Lá se vem o tempo para atormentar a vida. Ainda não é tarde. Os filhos são preparados para o mercado. Vive-se o futuro. Todos são reféns desse exigente tempo. O futuro é o presente em roda de movimento nos impulsionando para um espaço que vem chegando e chegando. Sempre chegando. Não há tempo para o presente. È tarde. Sigamos para o infinito, enquanto há tempo.

A manhã é de sol. A manhã é de chuva. Chuva fina. Torrencial. Quase sem chuva. É tarde para o sol. É tarde para chuva. É tarde para vida. A prisão é uma sala hermética na qual se respira um ar mecânico, que retira o prazer da naturalidade do oxigênio praiano que inalamos. É tarde. A vida está inatural. Dolorosamente inatural. Vive-se a companhia do silêncio. O silêncio é a palavra não dita, e da palavra dita para si mesmo. É apenas a vontade de dizer. O silêncio é o inferno em que as almas ficam aprisionadas murmurando a sua dor inaudível. Ninguém escuta. O silêncio é o morto enforcado pelas palavras sufocadas.

É tarde. O rio Doce desapareceu na lama da Samarco. Grande desastre da humanidade. Tetricamente a lama espalhou a morte e a solidão da partida. Lugar-comum repetido pela trivialidade sensacionalista, em todas as vozes, em todas as palavras, em todas as línguas, rompendo o silêncio, que entristece. Calamidade: rompeu-se impunemente a barragem do Fundão. A vida rompeu-se. Só resta a ressurreição. Quando? É tarde. A resposta é um desafio a despertar nossa indignação, ainda que insignificante indignação. Só Deus criará um novo rio Doce. Ele que fez o mundo. E fez o rio Doce, destruído pela lama inclemente da Samarco. Choremos as lágrimas das impossibilidades da ressurreição da morte de uma obra divina, soterrada nesse abominável holocausto ambiental.

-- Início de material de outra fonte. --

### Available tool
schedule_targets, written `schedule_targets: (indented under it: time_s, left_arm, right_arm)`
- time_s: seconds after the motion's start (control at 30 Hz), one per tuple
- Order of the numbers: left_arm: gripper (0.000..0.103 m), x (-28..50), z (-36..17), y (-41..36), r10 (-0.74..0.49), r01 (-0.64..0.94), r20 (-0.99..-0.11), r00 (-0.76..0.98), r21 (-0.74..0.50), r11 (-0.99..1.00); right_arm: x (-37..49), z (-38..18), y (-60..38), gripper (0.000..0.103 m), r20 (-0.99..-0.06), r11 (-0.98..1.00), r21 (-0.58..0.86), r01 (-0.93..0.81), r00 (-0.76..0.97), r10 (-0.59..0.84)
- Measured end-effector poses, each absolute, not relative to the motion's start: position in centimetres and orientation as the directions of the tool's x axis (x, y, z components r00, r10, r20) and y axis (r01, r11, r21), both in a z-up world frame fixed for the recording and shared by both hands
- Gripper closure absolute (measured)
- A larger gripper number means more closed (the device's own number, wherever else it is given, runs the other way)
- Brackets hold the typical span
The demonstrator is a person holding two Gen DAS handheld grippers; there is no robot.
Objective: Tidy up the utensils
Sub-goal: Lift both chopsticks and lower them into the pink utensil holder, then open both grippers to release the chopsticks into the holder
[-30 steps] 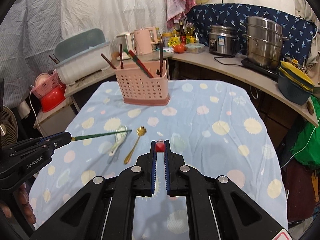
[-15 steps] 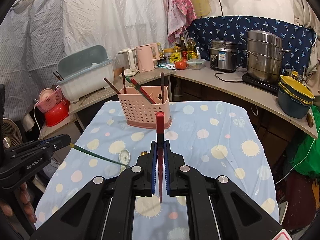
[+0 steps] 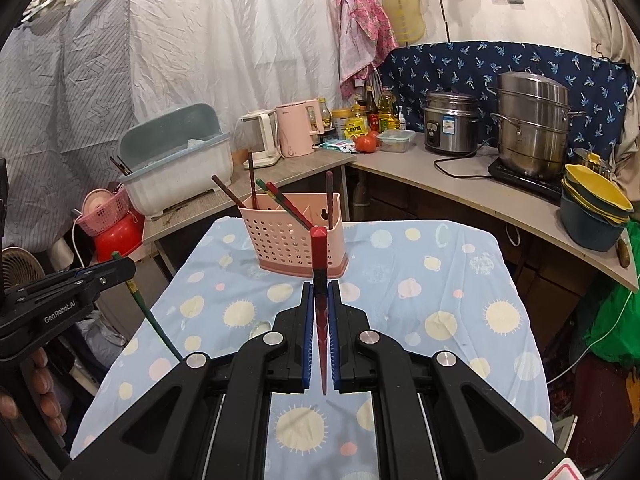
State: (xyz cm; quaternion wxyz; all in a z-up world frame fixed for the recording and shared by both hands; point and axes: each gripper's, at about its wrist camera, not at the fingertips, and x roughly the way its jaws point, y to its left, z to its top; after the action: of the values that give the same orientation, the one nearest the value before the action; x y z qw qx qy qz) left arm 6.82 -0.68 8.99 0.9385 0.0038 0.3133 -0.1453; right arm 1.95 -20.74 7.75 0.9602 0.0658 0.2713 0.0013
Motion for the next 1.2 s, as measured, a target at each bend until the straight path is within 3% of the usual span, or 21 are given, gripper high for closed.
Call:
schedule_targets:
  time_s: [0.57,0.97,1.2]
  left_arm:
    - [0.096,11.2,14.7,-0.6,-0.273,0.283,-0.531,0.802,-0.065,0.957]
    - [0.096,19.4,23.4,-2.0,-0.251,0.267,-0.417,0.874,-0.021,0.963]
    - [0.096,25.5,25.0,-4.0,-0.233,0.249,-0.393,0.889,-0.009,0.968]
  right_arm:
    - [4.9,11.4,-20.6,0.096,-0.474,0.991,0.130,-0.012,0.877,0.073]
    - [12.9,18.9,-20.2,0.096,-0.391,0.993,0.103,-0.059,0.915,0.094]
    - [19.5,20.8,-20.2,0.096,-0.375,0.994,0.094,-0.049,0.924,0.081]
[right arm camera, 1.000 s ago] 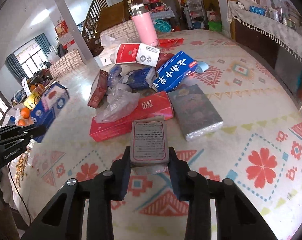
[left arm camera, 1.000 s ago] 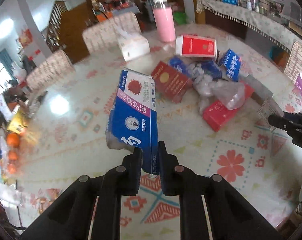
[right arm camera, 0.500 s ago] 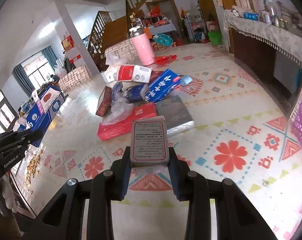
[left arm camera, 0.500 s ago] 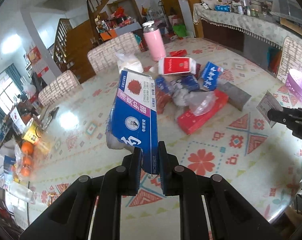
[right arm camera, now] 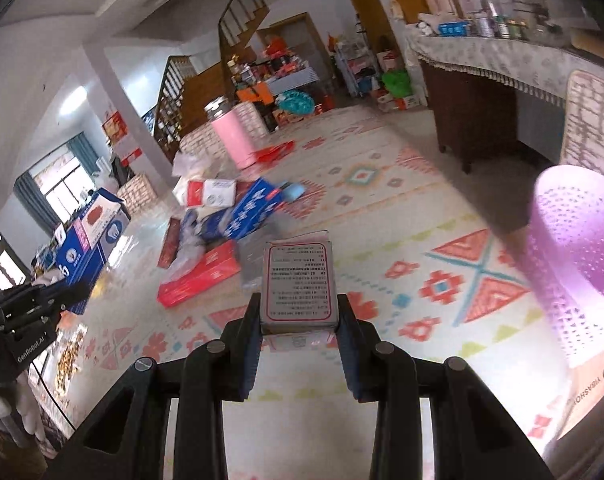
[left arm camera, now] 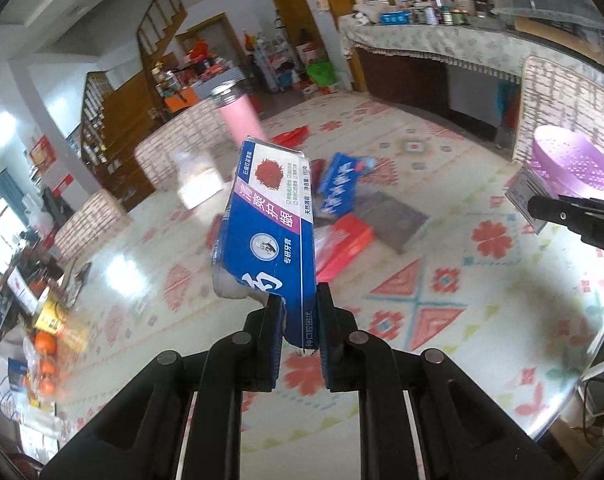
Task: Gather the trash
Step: 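Carry both boxes to the pink basket and open both tools over it, then move both empty tools back toward the table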
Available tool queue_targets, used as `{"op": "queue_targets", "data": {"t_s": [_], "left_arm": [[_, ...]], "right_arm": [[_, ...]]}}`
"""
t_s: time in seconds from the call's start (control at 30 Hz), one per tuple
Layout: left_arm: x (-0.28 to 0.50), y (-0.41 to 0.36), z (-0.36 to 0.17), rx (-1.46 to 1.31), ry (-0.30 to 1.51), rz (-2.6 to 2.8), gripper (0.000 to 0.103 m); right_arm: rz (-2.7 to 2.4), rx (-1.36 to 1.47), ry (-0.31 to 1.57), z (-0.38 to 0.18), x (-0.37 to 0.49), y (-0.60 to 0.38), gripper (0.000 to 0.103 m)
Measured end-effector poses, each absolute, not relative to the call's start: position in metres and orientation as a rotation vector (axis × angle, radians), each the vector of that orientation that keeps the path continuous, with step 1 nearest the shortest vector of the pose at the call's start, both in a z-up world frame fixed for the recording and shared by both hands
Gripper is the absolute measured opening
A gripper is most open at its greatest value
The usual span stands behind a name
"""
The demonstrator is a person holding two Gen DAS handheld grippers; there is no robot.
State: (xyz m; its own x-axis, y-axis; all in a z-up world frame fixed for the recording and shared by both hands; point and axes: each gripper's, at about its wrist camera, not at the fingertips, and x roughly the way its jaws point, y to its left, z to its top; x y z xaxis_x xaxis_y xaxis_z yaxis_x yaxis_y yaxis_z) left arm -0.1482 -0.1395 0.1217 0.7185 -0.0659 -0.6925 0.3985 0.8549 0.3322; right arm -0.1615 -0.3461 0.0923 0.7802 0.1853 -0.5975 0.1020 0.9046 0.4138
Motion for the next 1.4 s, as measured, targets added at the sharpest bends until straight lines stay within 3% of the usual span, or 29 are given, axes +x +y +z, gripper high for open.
{"op": "queue_targets", "data": {"t_s": [0.63, 0.97, 1.0, 1.07, 1.1, 1.17, 1.4], "left_arm": [[-0.118, -0.356, 0.122, 0.476, 0.79, -0.674, 0.015], [-0.122, -0.489, 0.106, 0.477, 0.873, -0.904, 0.016], [-0.121, -0.5, 0.103, 0.476, 0.877, -0.921, 0.026], [-0.119, -0.511, 0.095, 0.472, 0.885, -0.927, 0.07], [-0.118, -0.515, 0.093, 0.461, 0.885, -0.918, 0.072], [-0.118, -0.514, 0.09, 0.441, 0.899, -0.927, 0.072], [-0.136, -0.475, 0.099, 0.453, 0.862, -0.907, 0.072]], "right_arm": [[-0.249, 0.521, 0.576, 0.115, -0.211, -0.525, 0.037], [-0.37, 0.571, 0.587, 0.095, -0.229, -0.593, 0.04], [-0.381, 0.575, 0.593, 0.091, -0.23, -0.598, 0.04], [-0.403, 0.601, 0.609, 0.082, -0.229, -0.611, 0.05], [-0.408, 0.623, 0.607, 0.079, -0.231, -0.615, 0.058], [-0.408, 0.654, 0.593, 0.075, -0.24, -0.621, 0.064], [-0.441, 0.69, 0.585, 0.07, -0.288, -0.62, 0.071]]}}
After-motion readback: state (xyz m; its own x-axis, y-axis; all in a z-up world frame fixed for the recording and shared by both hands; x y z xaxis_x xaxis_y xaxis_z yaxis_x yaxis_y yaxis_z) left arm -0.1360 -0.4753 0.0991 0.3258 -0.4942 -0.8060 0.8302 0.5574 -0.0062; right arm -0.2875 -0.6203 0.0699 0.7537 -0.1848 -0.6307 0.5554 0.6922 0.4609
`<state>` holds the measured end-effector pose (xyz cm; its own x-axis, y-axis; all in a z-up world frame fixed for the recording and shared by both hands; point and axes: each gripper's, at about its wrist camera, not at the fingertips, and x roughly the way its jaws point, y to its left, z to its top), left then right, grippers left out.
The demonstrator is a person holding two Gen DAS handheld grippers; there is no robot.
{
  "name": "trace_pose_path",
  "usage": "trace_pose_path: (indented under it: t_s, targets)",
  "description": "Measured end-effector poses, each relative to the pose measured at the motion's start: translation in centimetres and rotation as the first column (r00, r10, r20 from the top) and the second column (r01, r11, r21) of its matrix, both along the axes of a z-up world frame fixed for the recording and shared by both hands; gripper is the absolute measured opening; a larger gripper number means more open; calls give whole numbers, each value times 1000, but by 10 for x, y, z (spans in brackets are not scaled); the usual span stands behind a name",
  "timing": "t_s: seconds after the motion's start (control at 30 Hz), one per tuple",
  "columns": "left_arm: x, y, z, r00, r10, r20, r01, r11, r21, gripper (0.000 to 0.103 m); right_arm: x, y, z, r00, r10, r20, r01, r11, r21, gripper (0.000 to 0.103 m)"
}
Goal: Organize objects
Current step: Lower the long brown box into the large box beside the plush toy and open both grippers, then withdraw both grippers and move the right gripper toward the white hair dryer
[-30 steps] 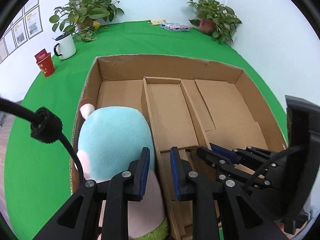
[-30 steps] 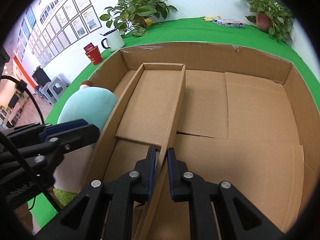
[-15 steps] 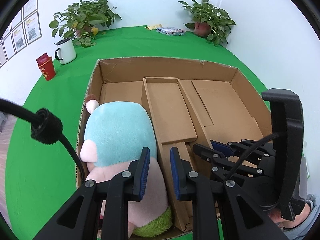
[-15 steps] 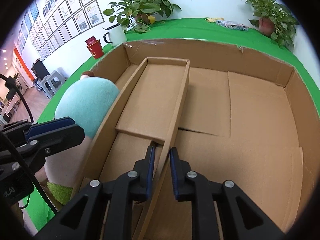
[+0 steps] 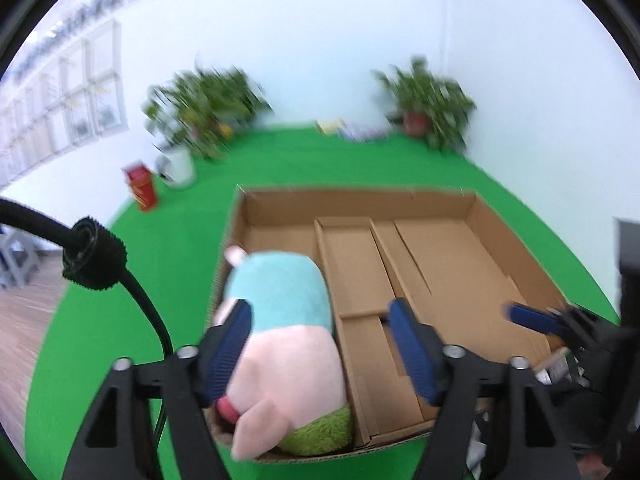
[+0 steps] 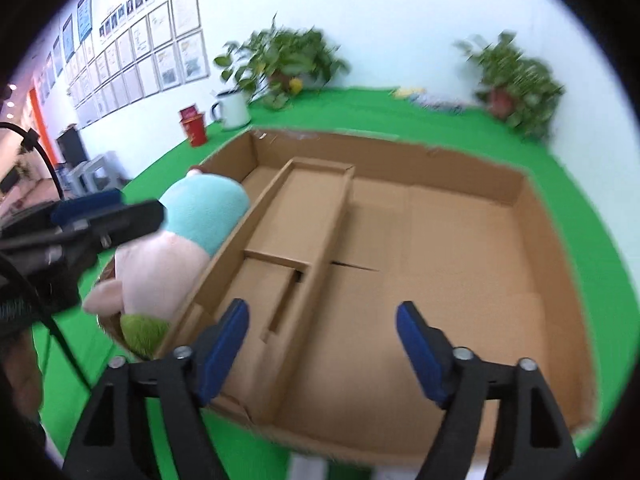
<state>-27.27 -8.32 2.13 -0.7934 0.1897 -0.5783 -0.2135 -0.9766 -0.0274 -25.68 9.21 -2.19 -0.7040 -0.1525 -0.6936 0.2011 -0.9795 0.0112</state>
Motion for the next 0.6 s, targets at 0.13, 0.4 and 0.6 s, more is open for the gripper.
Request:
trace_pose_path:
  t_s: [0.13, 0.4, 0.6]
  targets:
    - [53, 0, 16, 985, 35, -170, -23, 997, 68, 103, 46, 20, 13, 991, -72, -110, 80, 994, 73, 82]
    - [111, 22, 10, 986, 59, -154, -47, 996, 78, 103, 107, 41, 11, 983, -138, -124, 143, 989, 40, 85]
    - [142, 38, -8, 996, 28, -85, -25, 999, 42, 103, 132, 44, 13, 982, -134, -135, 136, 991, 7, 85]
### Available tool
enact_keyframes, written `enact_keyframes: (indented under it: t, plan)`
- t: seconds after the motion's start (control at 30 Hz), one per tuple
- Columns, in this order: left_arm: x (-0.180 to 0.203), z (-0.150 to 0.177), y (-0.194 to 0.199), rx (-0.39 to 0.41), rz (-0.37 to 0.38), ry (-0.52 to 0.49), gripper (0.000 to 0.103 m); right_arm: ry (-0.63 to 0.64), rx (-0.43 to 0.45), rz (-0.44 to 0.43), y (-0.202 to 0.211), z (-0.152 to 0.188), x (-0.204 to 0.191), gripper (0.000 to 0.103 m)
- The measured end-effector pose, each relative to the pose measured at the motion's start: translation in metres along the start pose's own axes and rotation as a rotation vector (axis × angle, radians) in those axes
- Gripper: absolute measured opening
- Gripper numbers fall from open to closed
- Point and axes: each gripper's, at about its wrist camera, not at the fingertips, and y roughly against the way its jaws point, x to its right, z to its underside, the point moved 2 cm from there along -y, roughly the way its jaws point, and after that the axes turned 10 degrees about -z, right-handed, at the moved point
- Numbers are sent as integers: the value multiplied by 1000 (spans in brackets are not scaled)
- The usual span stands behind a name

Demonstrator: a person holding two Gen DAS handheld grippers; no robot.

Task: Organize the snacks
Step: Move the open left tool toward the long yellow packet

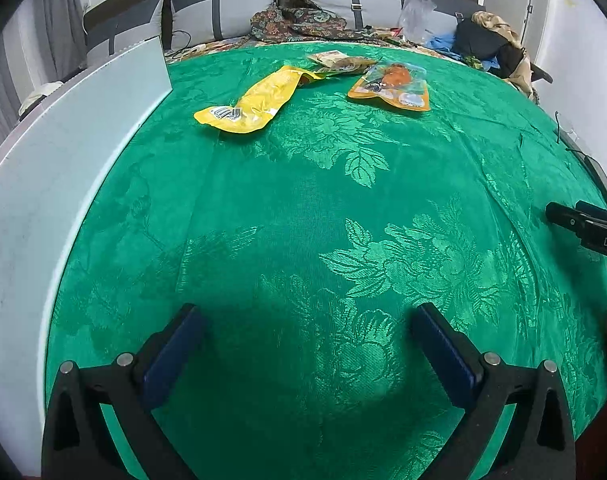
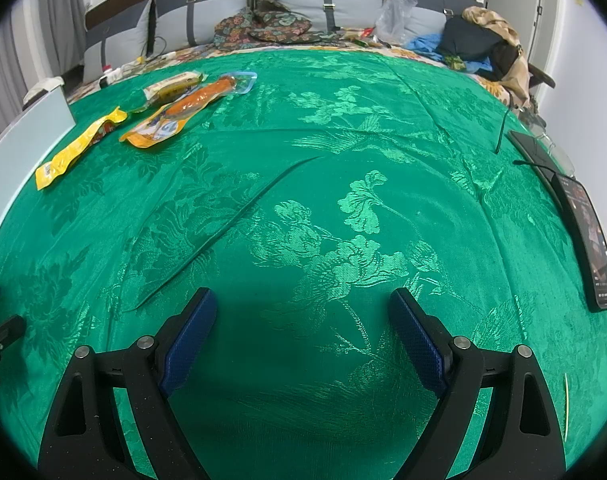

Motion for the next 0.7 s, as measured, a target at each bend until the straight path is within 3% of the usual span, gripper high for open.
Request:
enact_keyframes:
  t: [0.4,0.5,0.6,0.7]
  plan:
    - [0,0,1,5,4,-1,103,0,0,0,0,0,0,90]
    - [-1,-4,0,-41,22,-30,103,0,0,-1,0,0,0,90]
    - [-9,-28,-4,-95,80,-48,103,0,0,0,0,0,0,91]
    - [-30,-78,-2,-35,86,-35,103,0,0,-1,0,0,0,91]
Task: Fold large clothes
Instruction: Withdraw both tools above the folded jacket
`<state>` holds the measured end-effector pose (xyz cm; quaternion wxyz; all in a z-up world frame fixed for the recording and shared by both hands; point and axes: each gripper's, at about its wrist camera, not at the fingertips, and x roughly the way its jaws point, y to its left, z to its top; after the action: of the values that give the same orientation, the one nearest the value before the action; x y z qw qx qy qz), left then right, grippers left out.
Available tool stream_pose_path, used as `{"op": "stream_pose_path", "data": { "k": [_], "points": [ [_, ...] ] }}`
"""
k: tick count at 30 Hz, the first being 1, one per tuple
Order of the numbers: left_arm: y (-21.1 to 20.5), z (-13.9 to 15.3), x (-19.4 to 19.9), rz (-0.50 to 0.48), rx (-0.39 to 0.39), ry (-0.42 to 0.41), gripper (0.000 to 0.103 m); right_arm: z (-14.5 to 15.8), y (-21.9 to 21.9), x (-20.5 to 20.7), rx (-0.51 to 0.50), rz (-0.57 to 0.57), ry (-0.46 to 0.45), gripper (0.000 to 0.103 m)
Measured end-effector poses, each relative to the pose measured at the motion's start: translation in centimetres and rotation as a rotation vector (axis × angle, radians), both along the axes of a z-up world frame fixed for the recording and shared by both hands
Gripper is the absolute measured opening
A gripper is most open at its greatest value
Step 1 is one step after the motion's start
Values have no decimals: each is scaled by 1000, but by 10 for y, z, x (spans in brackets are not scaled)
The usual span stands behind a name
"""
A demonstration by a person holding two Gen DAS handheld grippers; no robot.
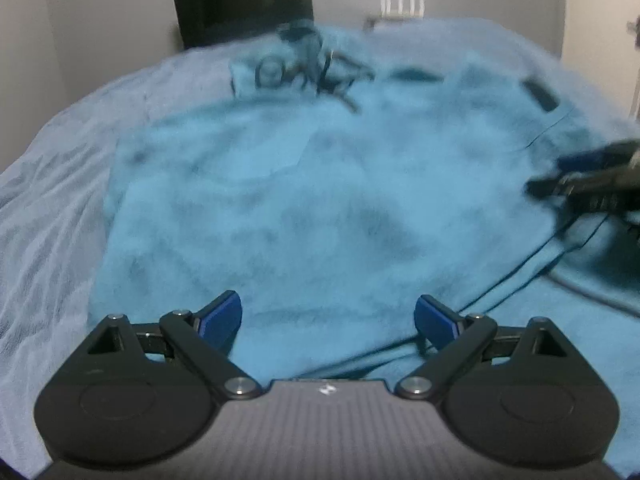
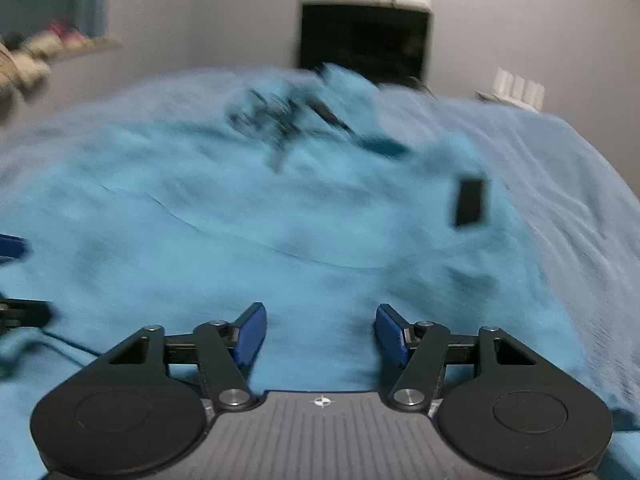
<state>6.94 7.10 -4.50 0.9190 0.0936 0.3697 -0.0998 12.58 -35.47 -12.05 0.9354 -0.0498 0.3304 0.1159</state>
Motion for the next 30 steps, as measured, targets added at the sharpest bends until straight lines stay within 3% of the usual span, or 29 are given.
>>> {"op": "stream_pose_path", "data": {
  "k": [4, 5, 6, 8, 9, 11, 12, 15, 17, 20, 25, 30],
  "points": [
    [8, -5, 7, 38, -28, 30, 96, -4, -29, 8, 14, -244, -18, 65],
    [10, -6, 8, 48, -36, 35, 97, -7, -38, 8, 24, -292, -18, 70],
    [12, -7, 9, 55, -45, 39, 97, -12, -50, 10, 72, -328, -4, 71],
    [13, -10, 11, 60, -55, 42, 97, -19, -61, 9, 155, -329, 15, 73],
    [14, -10, 10, 60, -56, 41, 97, -20, -60, 9, 155, -325, 13, 75],
    [14, -10, 10, 60, -53, 39, 98, -22, -50, 6, 111, -297, 5, 93],
    [14, -10, 9, 61, -45, 36, 98, -21, -45, 2, 82, -273, 5, 95],
    [9, -7, 4, 63, -9, 21, 98, -1, -45, -16, 74, -285, -36, 95],
    [8, -4, 0, 61, 10, 12, 98, 19, -59, -32, 132, -327, -79, 103],
    [8, -1, -3, 62, 13, -1, 98, 51, -81, -56, 241, -321, -107, 102],
    [7, 6, -12, 74, 38, -40, 98, 91, -104, -103, 117, -269, -165, 102],
    [5, 12, -21, 59, 54, -66, 99, 107, -137, -144, 70, -197, -71, 102]
  ]
}}
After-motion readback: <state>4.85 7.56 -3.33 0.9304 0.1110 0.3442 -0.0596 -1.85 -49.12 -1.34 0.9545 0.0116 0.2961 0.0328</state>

Ainda é tarde. A água, a cada dia, a cada minuto, a cada segundo, se transforma ao nosso redor em um bem em de extinção. Os rios morrem de morte matada, ou matados. Somos terroristas ecológicos. A tragédia hídrica está bem à frente. A floresta amazônica, o pulmão do mundo, desaparece consumida pelas labaredas dos impunes criminosos. A par disso, nas ruas, nos bares, nas lanchonetes, nas boates, nos cinemas, nos estádios, nas esquinas, nas tevês, há pedaços de corpos, trucidados por artefatos inumanos suicidas. Crianças assassinadas e estupradas. Almas em pedaços. Vidas em pedaços. Fé em pedaços. Morte em pedaços. O mundo em pedaços. E Deus sendo servido no altar dos modernos e midiáticos fariseus. É tarde. Precisamos despertar e juntar, tantinho por tantinho, todos esses pedaços, para recompor a nossa ânsia de viver como seres destinados à divindade. Porque, senão, tudo será tarde.